Chego de uma meneira... ou de outra. Às vezes me repito... às vezes aconteço de forma totalmente inusitada. Tudo depende do meu humor.
Marcia Cristina, 16 anos... Reveillon no Rio de Janeiro, Carnaval no Rio de Janeiro... não sabe ao certo quando aconteceu. Só sabe que aconteceu porque a gestação de um bebê é visível... a partir de um determinado momento, é visível.
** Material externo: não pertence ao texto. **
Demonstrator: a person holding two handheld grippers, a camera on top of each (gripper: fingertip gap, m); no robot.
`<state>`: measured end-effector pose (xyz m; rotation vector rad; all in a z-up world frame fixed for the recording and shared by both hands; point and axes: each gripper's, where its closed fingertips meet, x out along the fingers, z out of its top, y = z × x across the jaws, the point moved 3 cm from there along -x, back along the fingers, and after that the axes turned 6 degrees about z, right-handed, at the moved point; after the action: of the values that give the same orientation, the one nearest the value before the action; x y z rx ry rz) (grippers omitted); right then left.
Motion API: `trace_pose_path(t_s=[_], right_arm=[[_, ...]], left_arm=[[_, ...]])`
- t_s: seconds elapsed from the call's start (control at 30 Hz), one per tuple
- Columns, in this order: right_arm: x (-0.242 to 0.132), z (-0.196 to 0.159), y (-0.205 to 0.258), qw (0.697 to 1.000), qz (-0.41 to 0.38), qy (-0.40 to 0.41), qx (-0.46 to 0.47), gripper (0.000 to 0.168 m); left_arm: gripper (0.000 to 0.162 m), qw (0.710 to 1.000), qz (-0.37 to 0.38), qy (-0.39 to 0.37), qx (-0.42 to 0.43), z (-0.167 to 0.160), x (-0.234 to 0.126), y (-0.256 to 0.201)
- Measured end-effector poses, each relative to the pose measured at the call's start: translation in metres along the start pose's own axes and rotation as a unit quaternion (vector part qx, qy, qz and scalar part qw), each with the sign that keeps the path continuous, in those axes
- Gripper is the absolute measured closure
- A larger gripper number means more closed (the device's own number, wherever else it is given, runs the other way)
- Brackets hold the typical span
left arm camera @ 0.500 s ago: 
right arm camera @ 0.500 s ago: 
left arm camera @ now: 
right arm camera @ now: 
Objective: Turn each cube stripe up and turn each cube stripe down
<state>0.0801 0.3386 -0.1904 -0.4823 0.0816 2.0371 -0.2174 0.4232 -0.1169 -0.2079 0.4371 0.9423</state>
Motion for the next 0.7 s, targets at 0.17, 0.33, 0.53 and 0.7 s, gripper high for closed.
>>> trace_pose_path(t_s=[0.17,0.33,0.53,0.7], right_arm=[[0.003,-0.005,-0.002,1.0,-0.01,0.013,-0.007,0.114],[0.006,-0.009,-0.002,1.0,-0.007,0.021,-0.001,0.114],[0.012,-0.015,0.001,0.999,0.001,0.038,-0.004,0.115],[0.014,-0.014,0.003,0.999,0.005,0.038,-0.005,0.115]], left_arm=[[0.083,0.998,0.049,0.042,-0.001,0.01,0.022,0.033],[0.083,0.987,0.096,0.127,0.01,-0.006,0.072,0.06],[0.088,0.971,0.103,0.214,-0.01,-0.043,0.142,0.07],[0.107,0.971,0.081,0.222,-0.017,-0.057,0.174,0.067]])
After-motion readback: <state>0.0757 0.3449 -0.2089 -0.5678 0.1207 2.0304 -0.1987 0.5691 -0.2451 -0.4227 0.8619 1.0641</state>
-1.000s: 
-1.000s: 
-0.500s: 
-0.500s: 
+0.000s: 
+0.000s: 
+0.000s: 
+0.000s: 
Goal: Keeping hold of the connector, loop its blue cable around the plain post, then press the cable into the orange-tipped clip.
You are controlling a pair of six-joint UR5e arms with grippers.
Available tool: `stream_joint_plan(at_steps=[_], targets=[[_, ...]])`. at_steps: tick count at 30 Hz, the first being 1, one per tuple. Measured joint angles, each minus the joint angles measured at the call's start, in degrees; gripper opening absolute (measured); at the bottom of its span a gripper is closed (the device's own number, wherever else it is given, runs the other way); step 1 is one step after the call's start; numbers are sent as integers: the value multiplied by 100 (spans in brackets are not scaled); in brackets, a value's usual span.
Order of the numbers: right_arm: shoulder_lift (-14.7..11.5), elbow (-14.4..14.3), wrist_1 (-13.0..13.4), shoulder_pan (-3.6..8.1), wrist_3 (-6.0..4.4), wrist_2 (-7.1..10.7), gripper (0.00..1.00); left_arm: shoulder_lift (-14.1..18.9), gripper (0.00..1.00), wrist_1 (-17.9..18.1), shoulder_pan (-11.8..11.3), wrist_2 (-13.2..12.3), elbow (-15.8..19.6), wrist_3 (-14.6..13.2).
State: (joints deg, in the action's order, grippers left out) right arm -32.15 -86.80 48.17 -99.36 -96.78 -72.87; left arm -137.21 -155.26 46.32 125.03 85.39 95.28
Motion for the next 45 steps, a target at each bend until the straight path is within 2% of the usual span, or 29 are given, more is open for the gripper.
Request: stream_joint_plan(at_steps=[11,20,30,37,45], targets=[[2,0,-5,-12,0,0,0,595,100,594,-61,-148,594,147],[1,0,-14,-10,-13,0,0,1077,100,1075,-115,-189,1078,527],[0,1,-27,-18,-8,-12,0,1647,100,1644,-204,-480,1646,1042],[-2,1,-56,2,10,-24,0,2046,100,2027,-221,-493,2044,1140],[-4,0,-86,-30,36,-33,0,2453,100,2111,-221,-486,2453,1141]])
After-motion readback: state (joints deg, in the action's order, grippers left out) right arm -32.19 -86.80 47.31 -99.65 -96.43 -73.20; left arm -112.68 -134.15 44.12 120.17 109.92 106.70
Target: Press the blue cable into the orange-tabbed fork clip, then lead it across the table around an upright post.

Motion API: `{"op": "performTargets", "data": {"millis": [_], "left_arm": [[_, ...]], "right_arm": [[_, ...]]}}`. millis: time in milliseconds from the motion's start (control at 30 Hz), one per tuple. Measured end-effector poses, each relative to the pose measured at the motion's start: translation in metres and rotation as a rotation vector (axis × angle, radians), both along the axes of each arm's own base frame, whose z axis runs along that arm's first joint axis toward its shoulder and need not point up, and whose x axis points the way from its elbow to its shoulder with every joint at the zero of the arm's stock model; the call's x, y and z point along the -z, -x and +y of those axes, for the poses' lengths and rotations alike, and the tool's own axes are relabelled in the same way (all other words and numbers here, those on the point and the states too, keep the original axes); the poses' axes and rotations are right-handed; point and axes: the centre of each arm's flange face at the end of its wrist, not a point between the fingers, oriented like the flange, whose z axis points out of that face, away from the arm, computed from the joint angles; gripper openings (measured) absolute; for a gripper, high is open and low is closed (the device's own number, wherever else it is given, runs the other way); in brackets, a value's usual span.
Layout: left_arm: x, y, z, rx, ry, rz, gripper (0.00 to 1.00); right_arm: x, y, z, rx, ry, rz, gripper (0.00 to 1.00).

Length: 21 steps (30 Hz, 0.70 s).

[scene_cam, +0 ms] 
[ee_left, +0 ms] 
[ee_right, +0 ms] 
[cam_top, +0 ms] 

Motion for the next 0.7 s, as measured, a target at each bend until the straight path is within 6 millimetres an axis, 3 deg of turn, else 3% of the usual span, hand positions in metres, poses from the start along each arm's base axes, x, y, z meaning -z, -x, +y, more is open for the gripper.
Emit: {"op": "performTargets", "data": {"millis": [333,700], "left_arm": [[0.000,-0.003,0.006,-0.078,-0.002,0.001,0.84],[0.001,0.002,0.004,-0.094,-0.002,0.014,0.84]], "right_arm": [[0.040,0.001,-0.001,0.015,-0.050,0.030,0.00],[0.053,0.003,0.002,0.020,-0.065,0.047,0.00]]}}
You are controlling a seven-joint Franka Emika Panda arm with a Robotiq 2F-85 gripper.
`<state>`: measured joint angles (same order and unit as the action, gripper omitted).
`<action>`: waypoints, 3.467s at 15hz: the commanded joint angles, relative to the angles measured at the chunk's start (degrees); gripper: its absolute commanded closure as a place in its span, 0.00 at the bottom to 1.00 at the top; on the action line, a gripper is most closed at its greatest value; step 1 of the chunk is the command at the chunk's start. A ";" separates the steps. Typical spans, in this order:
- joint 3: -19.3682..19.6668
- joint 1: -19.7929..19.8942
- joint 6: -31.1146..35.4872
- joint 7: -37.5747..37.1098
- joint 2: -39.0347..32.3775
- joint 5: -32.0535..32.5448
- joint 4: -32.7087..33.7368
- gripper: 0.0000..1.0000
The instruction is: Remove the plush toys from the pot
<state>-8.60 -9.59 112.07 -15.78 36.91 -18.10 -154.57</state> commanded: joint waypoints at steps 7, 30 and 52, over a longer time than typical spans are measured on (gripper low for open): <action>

Foi dificil, mas Marcia conseguiu esconder. Sua mãe, D. Paula, estava ocupada demais em trazer comida pra casa pra alimentar as quatro bocas que dependiam dela.
Marcia Cristina não queria um bebê, não programou um bebê; mais uma boca pra alimentar... E ela tinha programado algo bem diferente para seu próprio futuro - não queria nem sombra de dependentes; mas o bebê aconteceu. Todas as noites, ela fechava os olhos com força e desejava com mais força que o bebê não existisse, que tudo não passasse de um terrível pesadelo. "Amanhã de manhã eu vou acordar e vai estar tudo igual ao ano passado", pensava ela... deseja ela do fundo do coração.
Começa a primavera... uma linda manhã - uma manhã ensolarada, perfumada. Mas alguma coisa não está bem... uma dor como nunca havia sentido, não consegue sair da cama... e olha que ela se esforça. Mas não dá. Se encolhe, aperta a barriga, a dor cada vez mais forte... a cama molhada... grita e faz força... grita e faz força... alguma coisa parece ser arrancada de dentro dela.
Num esforço incomum, sentou e olhou... sangue, muito sangue...e mais um monte de coisa que não tinha a mínima ideia do que era. E no meio daquilo tudo um corpinho, uma boneca, toda molinha, roxinha. "Vou morrer", pensou.
Marcia Cristina não era meu foco, mas o bebê nunca aconteceu... não havia rastros, provas... nada que dissesse que algum dia ele existiu.